Song by John Prine

from the album John Prine
- Released: July 1971
- Recorded: American Recording Studios, Memphis, Tennessee
- Genre: Folk
- Length: 4:29
- Label: Atlantic
- Songwriter: John Prine
- Producer: Arif Mardin

= Hello In There (song) =

"Hello in There" is a song written by American singer-songwriter John Prine. The song deals with themes of isolation as a result of growing old.

==Background==
Prine wrote the song when he was 22, stating: "I delivered to a Baptist old people’s home where we’d have to go room-to-room... and some of the patients would kind of pretend that you were a grandchild or nephew that had come to visit, instead of the guy delivering papers. That always stuck in my head." Prine also went on to state that some of the names of the characters in the song come from real-life sources, such as Rudy being the name of a neighbor's dog.

==Other versions==
Bette Midler included it in her first studio album The Divine Miss M in 1972. David Allan Coe's 1983 album is titled Hello in There and features a cover of the title song. Scottish singer-songwriter Eddi Reader recorded the song for her 1992 album Mirmama. In 2020, Jason Isbell covered the song for the Alzheimer's Association's Music Moments compilation: according to Isbell, John Prine is one of his favorite songwriters.
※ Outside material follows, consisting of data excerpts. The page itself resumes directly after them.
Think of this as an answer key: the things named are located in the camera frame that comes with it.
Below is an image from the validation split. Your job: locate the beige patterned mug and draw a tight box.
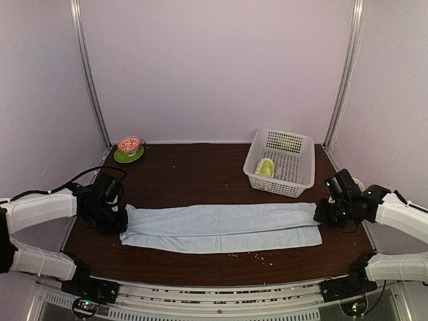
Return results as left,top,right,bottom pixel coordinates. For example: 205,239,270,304
353,178,366,192

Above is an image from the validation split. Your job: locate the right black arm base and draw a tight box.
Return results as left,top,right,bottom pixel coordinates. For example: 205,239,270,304
319,252,377,302

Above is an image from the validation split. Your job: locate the red patterned bowl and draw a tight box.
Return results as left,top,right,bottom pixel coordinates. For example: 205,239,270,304
118,136,141,156

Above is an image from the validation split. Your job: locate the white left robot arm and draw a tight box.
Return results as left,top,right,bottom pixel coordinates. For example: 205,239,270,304
1,173,128,297

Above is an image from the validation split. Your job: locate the green plate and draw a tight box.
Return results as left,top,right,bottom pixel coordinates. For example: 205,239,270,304
114,146,144,164

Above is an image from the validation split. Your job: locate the light blue towel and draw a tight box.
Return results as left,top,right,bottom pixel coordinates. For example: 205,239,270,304
120,203,322,254

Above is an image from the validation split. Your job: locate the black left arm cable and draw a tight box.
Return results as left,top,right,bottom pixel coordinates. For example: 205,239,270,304
0,166,128,203

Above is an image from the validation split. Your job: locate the left aluminium frame post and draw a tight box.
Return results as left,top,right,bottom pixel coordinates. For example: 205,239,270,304
70,0,112,148

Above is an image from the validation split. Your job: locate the white plastic basket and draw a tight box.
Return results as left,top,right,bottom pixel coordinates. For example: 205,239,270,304
243,128,315,198

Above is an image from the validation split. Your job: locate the aluminium frame post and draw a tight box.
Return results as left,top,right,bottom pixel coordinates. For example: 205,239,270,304
324,0,366,151
70,0,112,148

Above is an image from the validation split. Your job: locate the green patterned towel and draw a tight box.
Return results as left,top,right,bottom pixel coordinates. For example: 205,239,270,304
254,158,275,179

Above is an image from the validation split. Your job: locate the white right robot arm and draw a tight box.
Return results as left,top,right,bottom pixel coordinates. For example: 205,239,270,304
314,169,427,296

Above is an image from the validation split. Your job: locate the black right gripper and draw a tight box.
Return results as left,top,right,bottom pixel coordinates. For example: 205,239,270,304
314,197,352,229

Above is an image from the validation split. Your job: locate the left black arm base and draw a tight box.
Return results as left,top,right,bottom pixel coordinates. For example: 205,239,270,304
61,256,120,304

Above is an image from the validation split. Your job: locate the aluminium front rail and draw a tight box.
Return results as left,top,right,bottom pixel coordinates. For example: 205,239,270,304
25,278,413,320

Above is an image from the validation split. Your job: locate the right aluminium frame post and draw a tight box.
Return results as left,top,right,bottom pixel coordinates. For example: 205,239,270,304
324,0,366,151

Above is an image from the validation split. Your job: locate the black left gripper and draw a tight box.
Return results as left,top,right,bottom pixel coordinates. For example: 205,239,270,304
87,203,127,235

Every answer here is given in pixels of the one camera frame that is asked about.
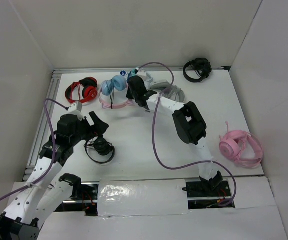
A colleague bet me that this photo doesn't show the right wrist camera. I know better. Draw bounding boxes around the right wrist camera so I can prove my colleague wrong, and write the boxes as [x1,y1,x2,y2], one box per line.
[134,67,148,80]

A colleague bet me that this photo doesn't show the large black headphones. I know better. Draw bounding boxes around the large black headphones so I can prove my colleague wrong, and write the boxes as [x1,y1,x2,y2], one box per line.
[182,57,213,83]

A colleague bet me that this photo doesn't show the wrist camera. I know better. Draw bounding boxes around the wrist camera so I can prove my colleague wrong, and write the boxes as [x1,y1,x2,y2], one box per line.
[134,67,148,80]
[67,101,83,116]

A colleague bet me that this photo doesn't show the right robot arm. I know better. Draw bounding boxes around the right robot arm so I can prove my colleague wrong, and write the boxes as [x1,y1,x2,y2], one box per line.
[127,75,212,171]

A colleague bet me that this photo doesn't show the blue pink cat-ear headphones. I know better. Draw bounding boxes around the blue pink cat-ear headphones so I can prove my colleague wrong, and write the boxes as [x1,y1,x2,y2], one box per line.
[98,75,135,110]

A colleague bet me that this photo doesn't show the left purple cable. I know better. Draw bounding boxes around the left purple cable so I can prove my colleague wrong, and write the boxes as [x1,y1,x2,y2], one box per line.
[0,98,71,221]

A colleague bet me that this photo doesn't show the grey white headphones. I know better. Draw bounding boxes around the grey white headphones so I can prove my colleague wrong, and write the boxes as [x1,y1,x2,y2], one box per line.
[149,80,186,103]

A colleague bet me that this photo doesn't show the teal white cat-ear headphones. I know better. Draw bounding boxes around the teal white cat-ear headphones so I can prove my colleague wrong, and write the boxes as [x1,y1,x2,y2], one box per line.
[119,67,154,90]

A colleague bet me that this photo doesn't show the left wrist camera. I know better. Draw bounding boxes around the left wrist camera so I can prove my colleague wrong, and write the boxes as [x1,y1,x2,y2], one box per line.
[67,101,83,116]

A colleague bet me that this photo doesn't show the pink gaming headset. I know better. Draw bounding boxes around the pink gaming headset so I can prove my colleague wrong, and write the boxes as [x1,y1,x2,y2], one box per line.
[218,121,264,169]

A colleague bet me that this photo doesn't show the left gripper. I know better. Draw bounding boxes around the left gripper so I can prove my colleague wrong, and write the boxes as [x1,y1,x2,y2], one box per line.
[70,111,109,146]

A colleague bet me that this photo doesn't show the red black headphones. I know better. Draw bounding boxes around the red black headphones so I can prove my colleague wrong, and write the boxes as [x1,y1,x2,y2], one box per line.
[64,77,98,104]

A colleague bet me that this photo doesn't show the small black headphones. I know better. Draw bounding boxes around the small black headphones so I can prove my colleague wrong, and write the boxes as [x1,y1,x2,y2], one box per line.
[84,136,116,165]

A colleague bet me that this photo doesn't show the white taped cover sheet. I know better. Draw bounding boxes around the white taped cover sheet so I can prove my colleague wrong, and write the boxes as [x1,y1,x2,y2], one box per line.
[97,179,189,217]

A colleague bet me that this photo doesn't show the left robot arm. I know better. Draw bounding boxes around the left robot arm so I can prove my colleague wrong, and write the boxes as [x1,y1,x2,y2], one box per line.
[0,111,109,240]

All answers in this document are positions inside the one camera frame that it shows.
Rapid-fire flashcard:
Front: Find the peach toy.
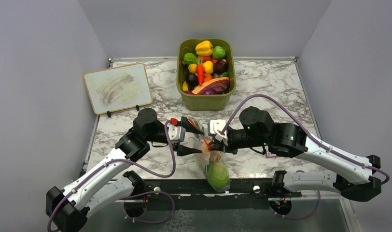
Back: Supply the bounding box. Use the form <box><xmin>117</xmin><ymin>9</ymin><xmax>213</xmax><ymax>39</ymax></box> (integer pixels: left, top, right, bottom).
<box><xmin>201</xmin><ymin>142</ymin><xmax>212</xmax><ymax>159</ymax></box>

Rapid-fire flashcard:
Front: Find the clear zip bag orange zipper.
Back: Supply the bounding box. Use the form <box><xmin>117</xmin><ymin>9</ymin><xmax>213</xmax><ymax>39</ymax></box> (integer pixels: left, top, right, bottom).
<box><xmin>189</xmin><ymin>119</ymin><xmax>230</xmax><ymax>192</ymax></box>

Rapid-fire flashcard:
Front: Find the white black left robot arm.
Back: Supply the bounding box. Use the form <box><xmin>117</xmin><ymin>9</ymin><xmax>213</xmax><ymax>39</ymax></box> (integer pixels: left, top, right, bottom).
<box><xmin>45</xmin><ymin>108</ymin><xmax>204</xmax><ymax>232</ymax></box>

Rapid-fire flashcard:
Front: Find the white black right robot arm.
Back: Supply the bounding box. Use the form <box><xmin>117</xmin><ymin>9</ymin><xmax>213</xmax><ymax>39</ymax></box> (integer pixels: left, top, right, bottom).
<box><xmin>208</xmin><ymin>106</ymin><xmax>382</xmax><ymax>202</ymax></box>

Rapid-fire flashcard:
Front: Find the green plastic bin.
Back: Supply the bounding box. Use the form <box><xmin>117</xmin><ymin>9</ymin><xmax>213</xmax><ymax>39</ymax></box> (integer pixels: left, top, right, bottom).
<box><xmin>176</xmin><ymin>38</ymin><xmax>237</xmax><ymax>110</ymax></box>

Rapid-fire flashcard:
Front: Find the purple eggplant toy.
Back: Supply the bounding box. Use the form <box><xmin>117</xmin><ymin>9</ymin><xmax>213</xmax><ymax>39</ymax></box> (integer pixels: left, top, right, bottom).
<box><xmin>199</xmin><ymin>88</ymin><xmax>218</xmax><ymax>95</ymax></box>

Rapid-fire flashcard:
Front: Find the small red white card box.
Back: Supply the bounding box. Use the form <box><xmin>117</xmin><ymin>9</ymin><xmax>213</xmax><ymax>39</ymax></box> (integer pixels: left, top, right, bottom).
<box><xmin>265</xmin><ymin>152</ymin><xmax>277</xmax><ymax>158</ymax></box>

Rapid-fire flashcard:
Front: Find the yellow lemon toy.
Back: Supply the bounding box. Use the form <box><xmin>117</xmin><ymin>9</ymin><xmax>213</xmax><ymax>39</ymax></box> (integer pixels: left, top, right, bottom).
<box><xmin>188</xmin><ymin>63</ymin><xmax>197</xmax><ymax>74</ymax></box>
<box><xmin>202</xmin><ymin>60</ymin><xmax>214</xmax><ymax>74</ymax></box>

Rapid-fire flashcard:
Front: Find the orange carrot toy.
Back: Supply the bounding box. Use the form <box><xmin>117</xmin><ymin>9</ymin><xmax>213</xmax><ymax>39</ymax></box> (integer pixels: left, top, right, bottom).
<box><xmin>196</xmin><ymin>63</ymin><xmax>204</xmax><ymax>86</ymax></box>

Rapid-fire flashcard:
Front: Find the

Roger Waters recorded a cover of the song as part of his The Lockdown Sessions, released between 2020 and 2021. His version features backing vocals by Jess Wolfe and Holly Laessig of the band Lucius.

==The Hello in There Foundation==
After John Prine's death from COVID-19 in 2020, Prine's family established the Hello in There Foundation. While also honoring Prine himself, the foundation aims to support marginalized groups and persons.